Era agradable nadar mar adentro, hacia aquel paraíso en el que cualquier ­fantasía era posible. Y sin embargo allí, en medio de la delicia, acechaban los remolinos.

Es un día cualquiera de julio o quizá de agosto. A media tarde, con el sol declinante pero fuerte. No sabría decir exactamente a qué verano corresponde esa tarde. Yo debo de tener seis o siete años y estoy preocupado por los peligros del mar. De hecho hace poco que logro escabullirme de la mirada vigilante de mi abuela para adentrarme en el agua hasta perder pie. Ya sé nadar bastante bien, o eso creo. Me encanta la sensación de ir mar adentro, más allá de donde se hallan los bañistas conversando unos con otros o tomando el sol en colchones de plástico. Es agradable girarse y ver la orilla cada vez más lejos. Me siento ya casi un hombre aunque no sé muy bien qué significa eso.

Pero han surgido rumores. El otro día un niño me habló de un amigo suyo que se había ahogado. En ­realidad no era un amigo suyo, sino el amigo de un amigo. Lejana todavía, la sombra crecía. Surgió la ­palabra maldita: el remolino. Era agradable nadar mar adentro, hacia aquel paraíso en el que cualquier ­fantasía era posible. Y sin embargo allí, en medio de la delicia, acechaban los remolinos. Lo peor del caso es que no podías prevenirlos, se presentaban cuando querían, al azar. Acostumbrado como estaba a la rutina de la existencia infantil, el azar irrumpía como un animal pavoroso.

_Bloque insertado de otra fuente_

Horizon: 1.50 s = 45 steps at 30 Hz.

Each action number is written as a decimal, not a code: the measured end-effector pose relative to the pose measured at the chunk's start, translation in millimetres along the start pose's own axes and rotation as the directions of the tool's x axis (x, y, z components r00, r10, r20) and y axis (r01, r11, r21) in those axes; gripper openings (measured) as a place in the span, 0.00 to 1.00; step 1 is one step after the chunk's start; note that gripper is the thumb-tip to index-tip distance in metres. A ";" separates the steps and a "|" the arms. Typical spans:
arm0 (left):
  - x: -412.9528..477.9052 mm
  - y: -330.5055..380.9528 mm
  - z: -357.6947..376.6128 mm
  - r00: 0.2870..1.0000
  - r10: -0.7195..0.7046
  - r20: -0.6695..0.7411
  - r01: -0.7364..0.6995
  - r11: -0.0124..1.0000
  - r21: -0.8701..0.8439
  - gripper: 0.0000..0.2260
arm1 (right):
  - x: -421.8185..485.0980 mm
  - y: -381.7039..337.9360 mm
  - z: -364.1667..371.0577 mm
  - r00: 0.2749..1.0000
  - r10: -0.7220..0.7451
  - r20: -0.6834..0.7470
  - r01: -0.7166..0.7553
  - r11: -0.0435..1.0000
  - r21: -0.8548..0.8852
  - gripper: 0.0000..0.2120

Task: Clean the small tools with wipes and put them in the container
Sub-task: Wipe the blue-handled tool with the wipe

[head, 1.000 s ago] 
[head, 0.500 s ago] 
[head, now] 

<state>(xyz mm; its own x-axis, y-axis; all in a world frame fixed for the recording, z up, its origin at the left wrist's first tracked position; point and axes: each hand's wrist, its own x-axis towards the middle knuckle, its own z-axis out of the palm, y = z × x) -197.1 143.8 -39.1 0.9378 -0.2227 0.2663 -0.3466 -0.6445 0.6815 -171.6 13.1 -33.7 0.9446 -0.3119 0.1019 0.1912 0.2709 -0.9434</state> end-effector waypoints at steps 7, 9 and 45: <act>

Levantas el botijo para beber, Moreno, y luego me lo acercas para que yo haga lo mismo. Bebo como puedo, disimulando que el botijo pesa demasiado. El éxito en mi disimulo me anima. Voy a preguntarte a ti, que sabes tanto, sobre los remolinos. Hablas despacio, y de súbito —lo he sabido después— en tu voz grave surge la revelación: los pequeños remolinos puedes cruzarlos nadando con vigor, pero si alguna vez te encuentras con un gran remolino, no luches contra él, déjate llevar, déjate arrastrar hasta el fondo y su propio vértice te vomitará hacia la superficie. Así te salvarás.

Así te salvarás. Esto lo recuerdo con exactitud. Lo otro, tal vez tus palabras aproximadas, es como ahora lo describe mi memoria. Volviste a tu silencio. No sé si entonces comprendí todo el significado de lo que habías dicho. Luego sí lo he comprendido. Te aseguro que no he recibido un consejo mejor a lo largo de mi vida. Ahora probablemente ya tengo la edad que tú tenías entonces. Y te veo aquí, a mi lado, canturreando una canción, o silbando, o en silencio. En uno de esos prolongados silencios en los que habita la sabiduría.